_GIVEN DATA_:
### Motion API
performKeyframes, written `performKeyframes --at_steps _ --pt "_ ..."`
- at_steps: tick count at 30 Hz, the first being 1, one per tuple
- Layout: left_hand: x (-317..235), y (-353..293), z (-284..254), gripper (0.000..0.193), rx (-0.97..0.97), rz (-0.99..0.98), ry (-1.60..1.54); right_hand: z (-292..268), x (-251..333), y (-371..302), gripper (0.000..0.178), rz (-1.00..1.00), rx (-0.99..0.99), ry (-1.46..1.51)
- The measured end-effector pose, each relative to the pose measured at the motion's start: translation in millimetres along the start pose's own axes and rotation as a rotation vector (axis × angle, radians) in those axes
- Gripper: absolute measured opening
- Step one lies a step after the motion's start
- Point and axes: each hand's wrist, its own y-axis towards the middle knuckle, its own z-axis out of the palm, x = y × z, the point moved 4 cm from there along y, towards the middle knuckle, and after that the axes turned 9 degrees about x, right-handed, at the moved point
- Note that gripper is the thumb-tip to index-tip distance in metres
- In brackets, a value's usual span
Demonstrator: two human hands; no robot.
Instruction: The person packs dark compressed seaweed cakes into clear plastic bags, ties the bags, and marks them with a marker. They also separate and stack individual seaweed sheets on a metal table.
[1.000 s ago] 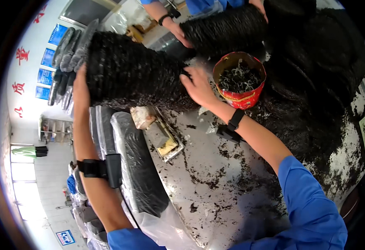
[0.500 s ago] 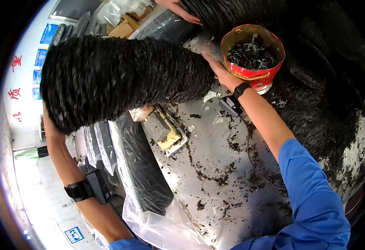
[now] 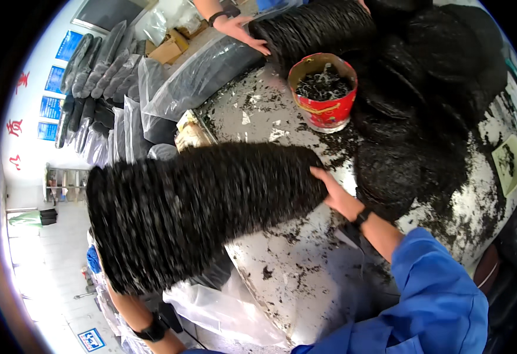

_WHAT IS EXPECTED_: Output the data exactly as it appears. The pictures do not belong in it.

_REPLY TO THE TASK_:
### Motion API
performKeyframes, written `performKeyframes --at_steps _ --pt "_ ..."`
- at_steps: tick count at 30 Hz, the first being 1, one per tuple
- Layout: left_hand: x (-317..235), y (-353..293), z (-284..254), gripper (0.000..0.193), rx (-0.97..0.97), rz (-0.99..0.98), ry (-1.60..1.54); right_hand: z (-292..268), x (-251..333), y (-371..302), gripper (0.000..0.178), rz (-1.00..1.00), rx (-0.99..0.99), ry (-1.46..1.51)
- The measured end-effector pose, each relative to the pose measured at the motion's start: translation in millimetres along the start pose's own axes and rotation as a rotation vector (axis × angle, radians) in those axes
- Gripper: absolute measured opening
- Step one lies a step after the motion's start
- Point and axes: each hand's wrist, its own y-axis towards the middle knuckle, its own z-axis out of the palm, x = y × z, the point moved 4 cm from there along y, towards the middle knuckle, and after that the axes turned 9 degrees about x, right-handed, at the moved point
- Note that gripper is the thumb-tip to index-tip distance in metres
- In brackets, a value's usual span
Demonstrator: two human hands; no robot.
Instruction: The person packs dark compressed seaweed cakes into clear plastic bags, ties the bags, and marks them with a marker. They also separate and stack individual seaweed sheets on a metal table.
[1.000 s ago] 
[0.500 s ago] 
[now] 

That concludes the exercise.